L’École normale supérieure (ré)investit l'urbanisme

Publié le 5 Novembre 2013

L’École normale supérieure (ré)investit l'urbanisme

Signe d’un regain d’intérêt des enseignants-chercheurs et des étudiants pour la ville et les territoires, l’École normale supérieure (ENS), Grand établissement d’enseignement supérieur et de recherche, propose désormais, une mineure « Études urbaines, aménagement, urbanisme » aux élèves normaliens.

Locaux de l'École normale supérieure, rue d'Ulm à Paris (5ème arrondissement)

Locaux de l'École normale supérieure, rue d'Ulm à Paris (5ème arrondissement)

Le Diplôme de l’École normale supérieure : une formation spécifique

Le Département de géographie dispense la formation dans le cadre du « Diplôme de l’École normale supérieure », diplôme spécifique à l’école, de niveau BAC+5 qui s’obtient par la validation d’un minimum de 36 ECTS d’enseignements propres à l’école et l’obtention d’un Master dans la discipline du diplôme, reconnu par l’école.

Le diplôme obtenu est assorti d’une mention principale (Biologie, Chimie, Études cognitives, Informatique, Mathématiques et Applications, Physique, Géosciences, Histoire, Histoire et Théorie des Arts, Géographie, Littérature et Langages, Philosophie, Sciences de l’Antiquité ou Sciences sociales)  et d’une mention secondaire.
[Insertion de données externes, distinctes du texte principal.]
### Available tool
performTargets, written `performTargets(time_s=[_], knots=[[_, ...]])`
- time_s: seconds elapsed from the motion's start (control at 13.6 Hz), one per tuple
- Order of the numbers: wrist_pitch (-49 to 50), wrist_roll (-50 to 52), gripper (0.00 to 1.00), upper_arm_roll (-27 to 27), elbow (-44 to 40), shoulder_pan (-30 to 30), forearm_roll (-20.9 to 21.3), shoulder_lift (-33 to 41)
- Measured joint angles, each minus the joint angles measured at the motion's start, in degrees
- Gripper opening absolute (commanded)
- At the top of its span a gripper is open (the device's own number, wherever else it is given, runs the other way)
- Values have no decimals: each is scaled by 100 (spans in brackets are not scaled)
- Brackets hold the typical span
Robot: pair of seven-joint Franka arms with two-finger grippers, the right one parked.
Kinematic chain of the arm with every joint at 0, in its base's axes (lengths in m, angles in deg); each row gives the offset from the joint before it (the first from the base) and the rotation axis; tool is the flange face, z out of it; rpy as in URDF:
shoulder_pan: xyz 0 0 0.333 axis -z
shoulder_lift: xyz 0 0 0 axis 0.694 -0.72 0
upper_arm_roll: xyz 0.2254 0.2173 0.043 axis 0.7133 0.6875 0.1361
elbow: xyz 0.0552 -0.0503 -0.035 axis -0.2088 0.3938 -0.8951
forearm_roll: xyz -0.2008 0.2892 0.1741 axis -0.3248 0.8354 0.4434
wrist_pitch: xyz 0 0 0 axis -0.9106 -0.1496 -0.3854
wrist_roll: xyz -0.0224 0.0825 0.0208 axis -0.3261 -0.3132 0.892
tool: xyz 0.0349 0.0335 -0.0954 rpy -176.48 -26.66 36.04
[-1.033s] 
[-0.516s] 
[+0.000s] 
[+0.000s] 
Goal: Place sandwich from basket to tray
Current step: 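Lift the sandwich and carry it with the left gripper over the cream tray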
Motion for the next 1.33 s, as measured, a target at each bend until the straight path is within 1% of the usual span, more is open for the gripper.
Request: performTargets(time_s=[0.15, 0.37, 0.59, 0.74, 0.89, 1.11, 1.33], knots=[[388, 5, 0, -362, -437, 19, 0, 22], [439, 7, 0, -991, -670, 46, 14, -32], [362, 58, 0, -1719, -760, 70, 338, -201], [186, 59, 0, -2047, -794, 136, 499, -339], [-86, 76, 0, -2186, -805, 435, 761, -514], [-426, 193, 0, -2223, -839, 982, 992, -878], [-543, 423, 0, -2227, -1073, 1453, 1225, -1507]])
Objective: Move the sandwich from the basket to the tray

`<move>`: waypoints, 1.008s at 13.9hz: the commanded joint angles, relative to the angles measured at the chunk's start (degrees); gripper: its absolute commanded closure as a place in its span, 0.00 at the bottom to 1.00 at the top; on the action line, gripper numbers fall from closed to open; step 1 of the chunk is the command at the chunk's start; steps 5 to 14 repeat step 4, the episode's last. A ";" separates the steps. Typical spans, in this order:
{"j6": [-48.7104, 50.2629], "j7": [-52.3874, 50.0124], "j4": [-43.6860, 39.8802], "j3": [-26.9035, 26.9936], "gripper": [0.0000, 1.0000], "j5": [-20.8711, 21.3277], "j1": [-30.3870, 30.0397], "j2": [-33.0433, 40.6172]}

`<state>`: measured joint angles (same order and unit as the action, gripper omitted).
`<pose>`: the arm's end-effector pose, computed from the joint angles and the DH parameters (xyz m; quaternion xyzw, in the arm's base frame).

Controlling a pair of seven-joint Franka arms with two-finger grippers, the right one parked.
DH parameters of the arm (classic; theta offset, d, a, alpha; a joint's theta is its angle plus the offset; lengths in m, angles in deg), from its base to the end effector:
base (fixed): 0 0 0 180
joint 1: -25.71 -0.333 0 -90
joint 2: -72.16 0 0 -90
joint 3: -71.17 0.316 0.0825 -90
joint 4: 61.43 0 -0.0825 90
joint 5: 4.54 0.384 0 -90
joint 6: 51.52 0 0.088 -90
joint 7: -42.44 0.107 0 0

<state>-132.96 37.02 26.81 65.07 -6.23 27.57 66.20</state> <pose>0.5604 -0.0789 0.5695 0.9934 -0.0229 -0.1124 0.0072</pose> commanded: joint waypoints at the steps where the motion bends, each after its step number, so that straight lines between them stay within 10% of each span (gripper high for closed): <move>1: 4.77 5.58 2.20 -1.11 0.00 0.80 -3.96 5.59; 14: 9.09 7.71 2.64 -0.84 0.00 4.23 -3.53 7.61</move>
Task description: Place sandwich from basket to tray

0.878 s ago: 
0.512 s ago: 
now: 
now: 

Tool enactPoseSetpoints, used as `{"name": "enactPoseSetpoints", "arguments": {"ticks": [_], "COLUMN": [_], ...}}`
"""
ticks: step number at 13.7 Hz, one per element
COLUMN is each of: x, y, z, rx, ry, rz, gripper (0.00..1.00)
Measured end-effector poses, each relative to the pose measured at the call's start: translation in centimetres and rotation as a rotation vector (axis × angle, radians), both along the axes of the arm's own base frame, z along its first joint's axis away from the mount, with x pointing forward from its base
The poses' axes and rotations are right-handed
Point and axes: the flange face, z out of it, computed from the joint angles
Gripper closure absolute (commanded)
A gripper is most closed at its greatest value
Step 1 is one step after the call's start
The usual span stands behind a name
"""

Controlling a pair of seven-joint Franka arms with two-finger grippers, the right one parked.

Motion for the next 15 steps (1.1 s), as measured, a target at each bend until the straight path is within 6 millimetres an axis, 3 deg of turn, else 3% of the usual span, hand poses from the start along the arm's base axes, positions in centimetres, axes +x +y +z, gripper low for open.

Une majeure en géographie et une mineure en urbanisme

La mineure « Études urbaines, aménagement et urbanisme » est une mention secondaire du Diplôme de l’École normale supérieure, mention « Géographie ». À ce titre, ce diplôme ne forme pas à titre principal en urbanisme, mais en géographie. Les principaux débouchés sont l’enseignement et la recherche (certains élèves passent et obtiennent par ailleurs l’agrégation de géographie).

Le Département propose également d’autres mentions secondaires à ses élèves en environnement, géographie culturelle, géopolitique, ainsi qu’un parcours spécifique « Diplomatie » pour préparer les élèves aux concours du Quai d’Orsay.

La mineure proposée se compose aujourd’hui de cinq séminaires :

  • Introduction à l’urbanisme et à l’aménagement
  • Les métiers de l’aménagement et de l’urbanisme
  • Séminaire de recherche « Politiques culturelles et enjeux urbains»
  • Séminaire « Territoires de l’exclusion »
  • Séminaire de recherche « Résilience urbaine »

 

Le changement de direction du Département de géographie de l’école peut expliquer la création de cette mineure. Emmanuèle Cunningham-Sabot, Professeur des universités, dirige aujourd’hui le département. Elle assure ses principaux enseignements en urbanisme et aménagement du territoire.

Master d’urbanisme + Diplôme de l’ENS : cursus d’urbaniste de haut niveau

Avec cinq séminaires, l’offre d’enseignement est donc encore limitée sur les questions d’urbanisme et d’aménagement du territoire à l’ENS. Rappelons toutefois que le cursus d’un élève se compose d’un master et du diplôme de l’école.

Il peut alors tout à fait être envisagé qu’un élève, si l’école l’accepte, puisse suivre un cursus de Licence + Master (ou Master seulement en fonction du niveau d’admission) en urbanisme en plus du diplôme de l’école mention secondaire « Études urbaines, aménagement, urbanisme ».

Cette configuration n’est pas nouvelle, puisque quelques élèves de l’ENS, obtiennent chaque année leur diplôme avec un Diplôme national de Master (DNM) en urbanisme avec leur diplôme.

Parmi les diplômes qui pourraient tout à fait être acceptés par l’ENS, on peut noter, le Magistère « Aménagement : milieux, espaces, sociétés » et le Master « Urbanisme et aménagement », de l’Institut de géographie de la Sorbonne (Université Paris 1 Panthéon-Sorbonne), mais également le Master « Territoires, espaces, sociétés » de l’École des hautes études en sciences sociales (EHESS), ce dernier formant plus aux études urbaines pour devenir chercheur en géographie, histoire ou urbanisme principalement.

L’association d’un Master d’urbanisme et du Diplôme de l’École normale supérieure mineure « Études urbaines, aménagement, urbanisme » constitue une très solide formation d’urbaniste, avec une offre supplémentaire d’enseignements de haut niveau dans le domaine.

Si l’ENS poursuit dans cette voie et approfondit la filière, elle pourrait créer une voie privilégiée de haut niveau pour la formation des urbanistes, et plus particulièrement des enseignants-chercheurs de la section 24 « Aménagement de l’espace, urbanisme », du Conseil national des universités (CNU) ; affaire à suivre.